## DIRECTIONS
Retype exactly the lines below, beginning with the first and ending with the line where "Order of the" appears.
%%
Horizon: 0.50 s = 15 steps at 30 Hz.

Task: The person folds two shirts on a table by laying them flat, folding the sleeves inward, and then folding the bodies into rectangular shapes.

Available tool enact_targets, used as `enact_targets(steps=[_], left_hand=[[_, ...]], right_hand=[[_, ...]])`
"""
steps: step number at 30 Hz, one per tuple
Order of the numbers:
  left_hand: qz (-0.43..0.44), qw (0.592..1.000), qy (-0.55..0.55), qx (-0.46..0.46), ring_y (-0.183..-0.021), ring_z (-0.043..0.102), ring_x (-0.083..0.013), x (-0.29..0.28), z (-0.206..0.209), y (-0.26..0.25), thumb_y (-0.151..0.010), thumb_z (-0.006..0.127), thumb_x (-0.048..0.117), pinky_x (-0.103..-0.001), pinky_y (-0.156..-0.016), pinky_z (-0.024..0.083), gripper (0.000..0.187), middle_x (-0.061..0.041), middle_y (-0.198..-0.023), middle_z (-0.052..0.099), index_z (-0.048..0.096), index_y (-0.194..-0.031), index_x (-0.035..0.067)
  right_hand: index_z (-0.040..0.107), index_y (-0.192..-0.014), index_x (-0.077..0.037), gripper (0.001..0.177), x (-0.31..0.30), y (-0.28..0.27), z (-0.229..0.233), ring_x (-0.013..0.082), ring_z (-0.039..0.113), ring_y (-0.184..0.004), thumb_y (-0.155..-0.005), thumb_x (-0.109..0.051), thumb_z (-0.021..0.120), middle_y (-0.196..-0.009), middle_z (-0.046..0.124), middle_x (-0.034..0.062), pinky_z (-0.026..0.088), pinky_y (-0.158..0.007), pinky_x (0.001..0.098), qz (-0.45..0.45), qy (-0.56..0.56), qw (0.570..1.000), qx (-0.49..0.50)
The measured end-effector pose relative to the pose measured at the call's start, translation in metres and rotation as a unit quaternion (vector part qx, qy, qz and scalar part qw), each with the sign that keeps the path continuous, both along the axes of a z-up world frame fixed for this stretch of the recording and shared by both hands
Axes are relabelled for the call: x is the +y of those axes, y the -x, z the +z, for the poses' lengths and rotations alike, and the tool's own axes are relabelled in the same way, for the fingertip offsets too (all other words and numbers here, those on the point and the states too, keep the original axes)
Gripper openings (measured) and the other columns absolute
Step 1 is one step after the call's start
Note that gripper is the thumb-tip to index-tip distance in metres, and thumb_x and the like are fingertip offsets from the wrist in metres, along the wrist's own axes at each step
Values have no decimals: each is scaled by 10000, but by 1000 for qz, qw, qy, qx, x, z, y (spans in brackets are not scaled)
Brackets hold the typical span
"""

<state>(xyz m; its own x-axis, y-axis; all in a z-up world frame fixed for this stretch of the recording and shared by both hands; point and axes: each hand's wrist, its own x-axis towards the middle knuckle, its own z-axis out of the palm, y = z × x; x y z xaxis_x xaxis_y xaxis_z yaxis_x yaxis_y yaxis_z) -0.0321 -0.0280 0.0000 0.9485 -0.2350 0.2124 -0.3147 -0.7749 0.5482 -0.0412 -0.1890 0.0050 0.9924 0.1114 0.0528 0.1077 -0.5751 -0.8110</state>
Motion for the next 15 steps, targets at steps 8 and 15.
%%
## WRITTEN ANSWER
Horizon: 0.50 s = 15 steps at 30 Hz.

Task: The person folds two shirts on a table by laying them flat, folding the sleeves inward, and then folding the bodies into rectangular shapes.

Available tool enact_targets, used as `enact_targets(steps=[_], left_hand=[[_, ...]], right_hand=[[_, ...]])`
"""
steps: step number at 30 Hz, one per tuple
Order of the numbers:

This output requires no further additions.